JP5238115B2 - Drug sustained-release polymer gel and ophthalmic lens comprising the same - Google Patents

Description

  The present invention relates to a drug sustained-release polymer gel having drug sustained-release performance and an ophthalmic lens comprising the same. Specifically, the present invention relates to a drug sustained-release polymer gel that controls drug release by the action of a hydrophobic polymer layer formed on the surface of the polymer gel and an ophthalmic lens comprising the same.

  In the drug treatment of various eye diseases, the instilled drug needs to be well absorbed by the target tissue to exert its effect. However, ophthalmic solution is generally washed away quickly by tears, and the medicinal effect lasts only for a short time. Therefore, it is very inefficient from the viewpoint of drug treatment of eyeball tissue. In addition, if a sufficient effective concentration is to be maintained, frequent and large doses are required, and naturally the side effects become a problem.

  Accordingly, drug delivery systems aimed at efficiently allowing a drug to reach a target tissue and acting from around 1970 have been studied. In particular, since polymer gels can contain a drug together with water, research and development are being conducted as a useful drug sustained-release device.

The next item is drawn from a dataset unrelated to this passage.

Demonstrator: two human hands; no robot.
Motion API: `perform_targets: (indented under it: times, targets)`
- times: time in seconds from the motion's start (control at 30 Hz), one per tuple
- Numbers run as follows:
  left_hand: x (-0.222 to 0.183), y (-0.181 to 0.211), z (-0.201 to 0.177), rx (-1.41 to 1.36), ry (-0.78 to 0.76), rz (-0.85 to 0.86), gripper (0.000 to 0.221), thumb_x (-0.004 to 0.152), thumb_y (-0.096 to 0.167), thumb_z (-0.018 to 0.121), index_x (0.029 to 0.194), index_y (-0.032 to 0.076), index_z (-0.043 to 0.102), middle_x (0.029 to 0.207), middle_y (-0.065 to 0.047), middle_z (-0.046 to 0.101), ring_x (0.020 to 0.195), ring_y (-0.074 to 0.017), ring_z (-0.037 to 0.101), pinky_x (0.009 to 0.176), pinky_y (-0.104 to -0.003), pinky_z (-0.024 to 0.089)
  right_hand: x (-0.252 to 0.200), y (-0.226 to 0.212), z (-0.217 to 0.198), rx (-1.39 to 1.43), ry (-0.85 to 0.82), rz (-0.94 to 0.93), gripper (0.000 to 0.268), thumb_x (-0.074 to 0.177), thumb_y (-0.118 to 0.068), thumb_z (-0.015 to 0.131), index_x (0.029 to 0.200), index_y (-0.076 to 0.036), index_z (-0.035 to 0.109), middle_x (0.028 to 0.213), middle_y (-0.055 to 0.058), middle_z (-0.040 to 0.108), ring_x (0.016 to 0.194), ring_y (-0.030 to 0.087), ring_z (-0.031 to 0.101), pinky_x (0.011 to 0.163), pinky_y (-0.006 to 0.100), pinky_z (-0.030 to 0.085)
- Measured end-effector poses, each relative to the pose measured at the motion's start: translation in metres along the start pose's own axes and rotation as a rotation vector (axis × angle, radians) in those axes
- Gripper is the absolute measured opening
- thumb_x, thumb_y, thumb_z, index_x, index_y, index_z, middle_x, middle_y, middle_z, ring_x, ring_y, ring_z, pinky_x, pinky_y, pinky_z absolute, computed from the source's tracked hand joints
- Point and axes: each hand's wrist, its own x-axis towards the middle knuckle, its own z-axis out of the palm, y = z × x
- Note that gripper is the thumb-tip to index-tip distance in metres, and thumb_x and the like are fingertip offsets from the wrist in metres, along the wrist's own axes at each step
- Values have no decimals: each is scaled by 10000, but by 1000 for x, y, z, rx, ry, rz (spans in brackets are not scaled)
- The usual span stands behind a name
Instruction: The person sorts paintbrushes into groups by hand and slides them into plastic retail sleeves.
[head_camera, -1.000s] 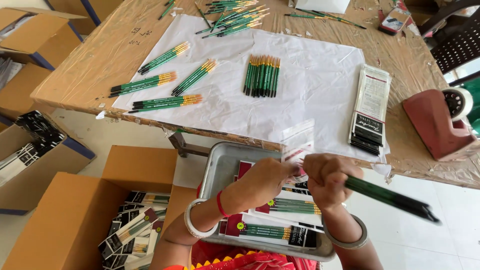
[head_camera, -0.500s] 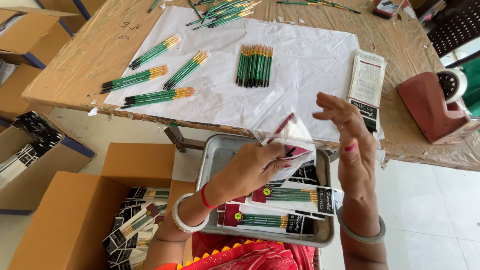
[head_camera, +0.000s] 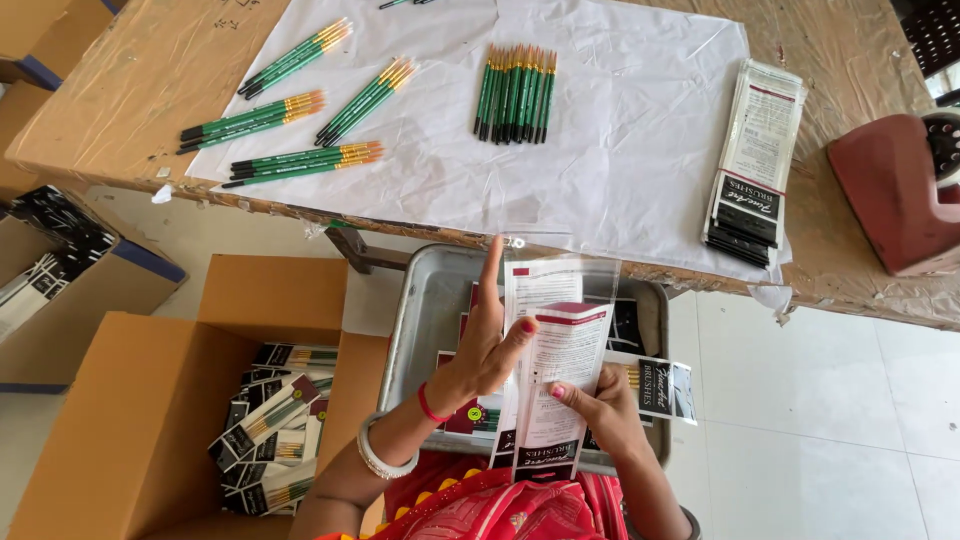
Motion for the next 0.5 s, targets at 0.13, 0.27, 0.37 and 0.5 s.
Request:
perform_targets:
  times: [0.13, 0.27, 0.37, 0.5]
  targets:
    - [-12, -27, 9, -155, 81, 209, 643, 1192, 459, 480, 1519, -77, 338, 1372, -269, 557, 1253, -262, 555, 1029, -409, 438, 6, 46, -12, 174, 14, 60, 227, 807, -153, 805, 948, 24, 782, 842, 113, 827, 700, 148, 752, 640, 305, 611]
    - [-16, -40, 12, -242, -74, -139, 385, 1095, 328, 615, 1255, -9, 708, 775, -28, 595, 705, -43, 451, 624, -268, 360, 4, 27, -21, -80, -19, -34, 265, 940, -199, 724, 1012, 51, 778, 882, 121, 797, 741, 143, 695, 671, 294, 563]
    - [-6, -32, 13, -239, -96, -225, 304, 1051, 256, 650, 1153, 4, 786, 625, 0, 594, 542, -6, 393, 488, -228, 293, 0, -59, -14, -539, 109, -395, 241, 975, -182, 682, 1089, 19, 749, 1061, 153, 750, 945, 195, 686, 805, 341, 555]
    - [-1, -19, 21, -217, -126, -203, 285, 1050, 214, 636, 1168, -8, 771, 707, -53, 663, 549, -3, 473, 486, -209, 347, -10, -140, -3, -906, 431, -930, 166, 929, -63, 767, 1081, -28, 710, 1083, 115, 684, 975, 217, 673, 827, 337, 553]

  In general, a drug in a polymer gel is dissolved or dispersed in water present in the polymer network, and is released by diffusing in the water. Therefore, the drug release amount and release behavior are affected by the water content of the polymer gel and the external environment surrounding the gel. For example, when a polymer gel in a drug saturated state is poured into water, the drug in the polymer gel quickly diffuses into water, and it is difficult to control drug release.

  By the way, sustained drug release systems using polymer gels are roughly classified into the following types.

1. 1. Stimulus response type system Monolithic system 2. Reservoir type system A stimulus response type system requires an external stimulus such as a chemical substance, an electric field, a magnetic field, an ultrasonic wave, and heat, and this may cause some influence on the living body, which is not preferable.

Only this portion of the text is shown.